REWE Group's Penny retail chain in Romania has pledged to make 300 stores greener by 2029 by adopting BREEAM - the sustainability assessment method for buildings.
The initiative will see the retailer re-certify new stores across its network with BREEAM every three years.
Over the longer term, it plans to re-certify some of its existing stores and undertake major refurbishments on a three-year basis.
The retailer claims that its initiative is the ‘biggest ever’ BREEAM programme for a retailer in Central and Eastern Europe (CEE).
Daniel Gross, CEO of Penny Romania, said, “Our commitment to certify BREEAM across our chain of stores represents one of the most extensive sustainability initiatives, not only at a national level, but also at a European level.
“Penny is taking on a much-needed pioneering role to respond to climate change, to which we all need to take firm and far-reaching action.”
BREEAM, developed by BRE, helps asset owners measure and improve their buildings’ sustainability performance. Around two million businesses in 89 countries use the certification method.
'A Major Step Forward'
Gael Temple, head of sales, BRE, commented, “Penny adopting the BREEAM standard is a major step forward for Romania, as well as Europe more widely. The value BREEAM delivers to customers is clear. Companies can make significant improvements in the environmental, social, and economic sustainability of their buildings – something which is reflected in the achievements made by Penny.
“Ultimately, we need large-scale action in the commercial buildings sector, and major businesses will help deliver this much-needed change.
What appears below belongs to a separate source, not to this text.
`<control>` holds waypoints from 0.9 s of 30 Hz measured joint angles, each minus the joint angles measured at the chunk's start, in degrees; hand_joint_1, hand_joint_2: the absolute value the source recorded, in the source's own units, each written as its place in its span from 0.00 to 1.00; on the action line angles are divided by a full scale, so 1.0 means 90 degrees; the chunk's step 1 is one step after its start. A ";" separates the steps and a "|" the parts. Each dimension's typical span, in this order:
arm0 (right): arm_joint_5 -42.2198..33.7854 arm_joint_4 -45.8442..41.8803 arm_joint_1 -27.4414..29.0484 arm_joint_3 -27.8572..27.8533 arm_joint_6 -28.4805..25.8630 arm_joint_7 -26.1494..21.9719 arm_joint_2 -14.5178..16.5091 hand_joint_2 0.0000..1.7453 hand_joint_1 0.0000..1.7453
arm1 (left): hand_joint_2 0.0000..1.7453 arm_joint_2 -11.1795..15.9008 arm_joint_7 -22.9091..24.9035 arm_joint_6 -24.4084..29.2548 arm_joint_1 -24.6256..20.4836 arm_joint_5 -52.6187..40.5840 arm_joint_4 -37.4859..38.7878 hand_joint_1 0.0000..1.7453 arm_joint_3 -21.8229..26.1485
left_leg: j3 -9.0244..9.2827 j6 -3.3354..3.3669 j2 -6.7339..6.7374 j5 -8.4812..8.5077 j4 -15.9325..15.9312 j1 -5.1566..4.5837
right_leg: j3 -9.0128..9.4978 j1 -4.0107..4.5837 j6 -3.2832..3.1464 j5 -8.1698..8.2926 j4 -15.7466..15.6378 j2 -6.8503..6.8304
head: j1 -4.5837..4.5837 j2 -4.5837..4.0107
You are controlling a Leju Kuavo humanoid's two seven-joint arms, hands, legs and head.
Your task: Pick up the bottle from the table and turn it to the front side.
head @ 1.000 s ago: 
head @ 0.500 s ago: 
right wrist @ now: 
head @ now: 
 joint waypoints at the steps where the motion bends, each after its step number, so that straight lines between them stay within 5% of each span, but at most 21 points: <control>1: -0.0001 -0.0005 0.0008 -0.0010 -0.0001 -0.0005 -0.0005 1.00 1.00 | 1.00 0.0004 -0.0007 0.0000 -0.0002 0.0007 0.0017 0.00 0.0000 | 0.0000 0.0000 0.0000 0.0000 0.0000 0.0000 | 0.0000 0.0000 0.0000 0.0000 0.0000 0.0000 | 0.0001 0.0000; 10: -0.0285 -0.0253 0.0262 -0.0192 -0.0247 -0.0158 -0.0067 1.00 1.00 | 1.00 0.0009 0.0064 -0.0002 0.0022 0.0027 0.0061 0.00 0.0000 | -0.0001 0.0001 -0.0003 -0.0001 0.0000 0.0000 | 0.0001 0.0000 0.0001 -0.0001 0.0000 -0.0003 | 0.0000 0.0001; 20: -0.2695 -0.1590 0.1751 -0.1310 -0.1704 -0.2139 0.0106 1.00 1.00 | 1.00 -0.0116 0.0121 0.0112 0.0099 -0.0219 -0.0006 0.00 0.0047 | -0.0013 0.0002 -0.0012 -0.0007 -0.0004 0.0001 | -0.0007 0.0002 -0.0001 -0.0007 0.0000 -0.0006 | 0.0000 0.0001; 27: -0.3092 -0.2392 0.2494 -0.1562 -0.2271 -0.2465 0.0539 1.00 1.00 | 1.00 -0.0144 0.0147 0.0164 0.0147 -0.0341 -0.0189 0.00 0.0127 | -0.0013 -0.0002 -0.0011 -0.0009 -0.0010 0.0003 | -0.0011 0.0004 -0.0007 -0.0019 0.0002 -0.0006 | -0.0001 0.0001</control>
We look forward to working closely with Penny in this regard over the coming years, as it further solidifies itself as a sustainability leader.”
Earlier this year, the retailer’s Otopeni store was recognised as ‘the most sustainable building in CEE’ at the BREEAM Awards.
The store features 120 photovoltaic panels, 55 solar tubes that bring natural and diffused light to the store, and around 1,000 square-metres of grassy roof.
In 2020, the store consumed 18% less energy than a standard Penny store and produced 55,315 kWh through photovoltaic panels, which accounted for 21% of its total electricity consumption.